TRY IT: Beginning at the first line of the material, output each line exactly until you reach and include the line containing "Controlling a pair". Leave every picture out.

++++

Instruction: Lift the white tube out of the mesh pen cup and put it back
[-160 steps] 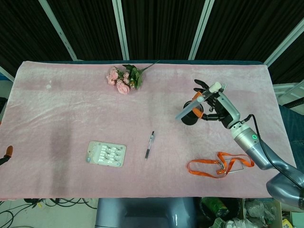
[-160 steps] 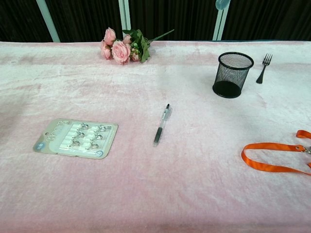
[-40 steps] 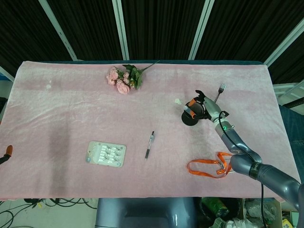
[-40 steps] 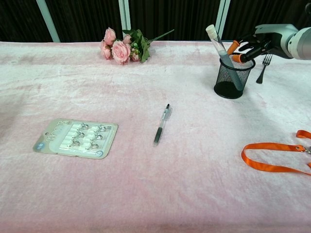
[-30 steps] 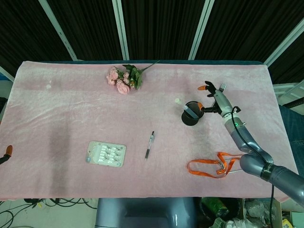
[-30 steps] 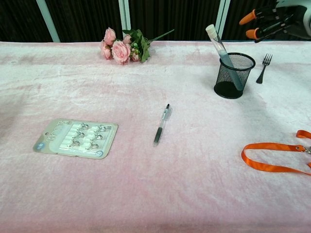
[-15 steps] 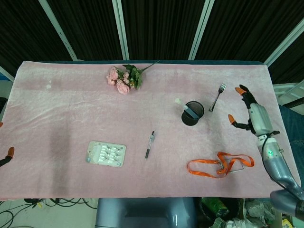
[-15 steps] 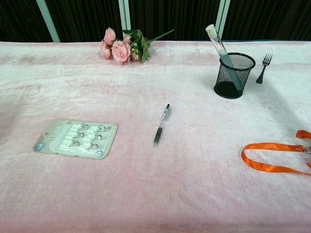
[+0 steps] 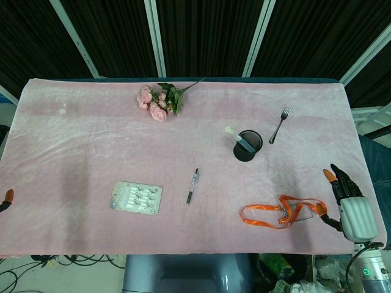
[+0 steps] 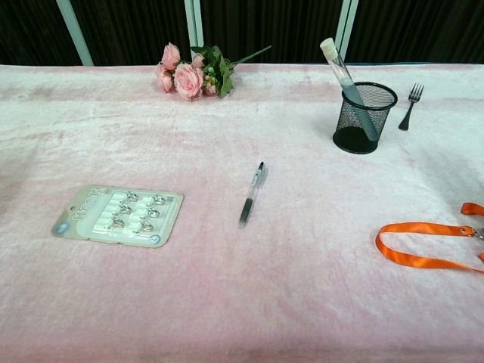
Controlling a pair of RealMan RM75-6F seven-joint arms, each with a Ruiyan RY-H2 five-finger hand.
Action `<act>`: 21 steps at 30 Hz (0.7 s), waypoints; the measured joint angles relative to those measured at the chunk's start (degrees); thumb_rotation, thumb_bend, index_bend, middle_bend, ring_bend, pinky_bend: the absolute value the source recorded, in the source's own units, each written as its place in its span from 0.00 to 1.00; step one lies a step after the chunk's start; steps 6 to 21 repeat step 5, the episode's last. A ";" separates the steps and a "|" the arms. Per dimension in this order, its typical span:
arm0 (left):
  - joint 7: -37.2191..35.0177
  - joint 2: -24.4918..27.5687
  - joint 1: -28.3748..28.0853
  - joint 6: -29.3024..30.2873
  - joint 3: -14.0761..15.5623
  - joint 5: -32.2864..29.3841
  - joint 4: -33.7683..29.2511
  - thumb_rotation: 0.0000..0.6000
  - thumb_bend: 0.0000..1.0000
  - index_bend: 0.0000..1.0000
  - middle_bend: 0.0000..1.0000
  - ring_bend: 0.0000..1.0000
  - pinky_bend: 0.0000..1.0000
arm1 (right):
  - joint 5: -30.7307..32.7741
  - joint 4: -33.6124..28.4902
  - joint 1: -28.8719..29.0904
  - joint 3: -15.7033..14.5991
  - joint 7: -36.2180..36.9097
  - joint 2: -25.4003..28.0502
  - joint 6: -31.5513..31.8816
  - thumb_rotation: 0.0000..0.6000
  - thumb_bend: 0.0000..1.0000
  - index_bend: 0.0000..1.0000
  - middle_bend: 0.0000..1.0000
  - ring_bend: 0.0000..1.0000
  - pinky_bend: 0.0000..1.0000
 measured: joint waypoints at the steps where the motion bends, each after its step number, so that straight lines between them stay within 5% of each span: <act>1: 0.08 -0.22 -0.12 -0.19 0.11 0.15 0.19 1.00 0.34 0.13 0.10 0.00 0.00 | -0.04 -0.04 -0.10 -0.27 -0.78 0.01 -0.17 1.00 0.30 0.09 0.01 0.07 0.19; 21: 0.37 -0.66 -0.47 -0.82 0.45 0.45 0.68 1.00 0.34 0.13 0.10 0.00 0.00 | 0.53 -0.21 -0.26 -0.29 -2.79 -0.11 -0.48 1.00 0.30 0.09 0.01 0.07 0.19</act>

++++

RESPONSE BOX:
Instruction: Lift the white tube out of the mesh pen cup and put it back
[-160 steps] 
[-160 steps] 
[-40 steps] 
[-40 steps] 
[-30 steps] 
[-30 steps] 
[-15 steps] 
[-15 steps] 
[+0 steps] 
[+0 steps] 
Controlling a pair of RealMan RM75-6F seven-joint arms, each with a Ruiyan RY-H2 five-finger hand.

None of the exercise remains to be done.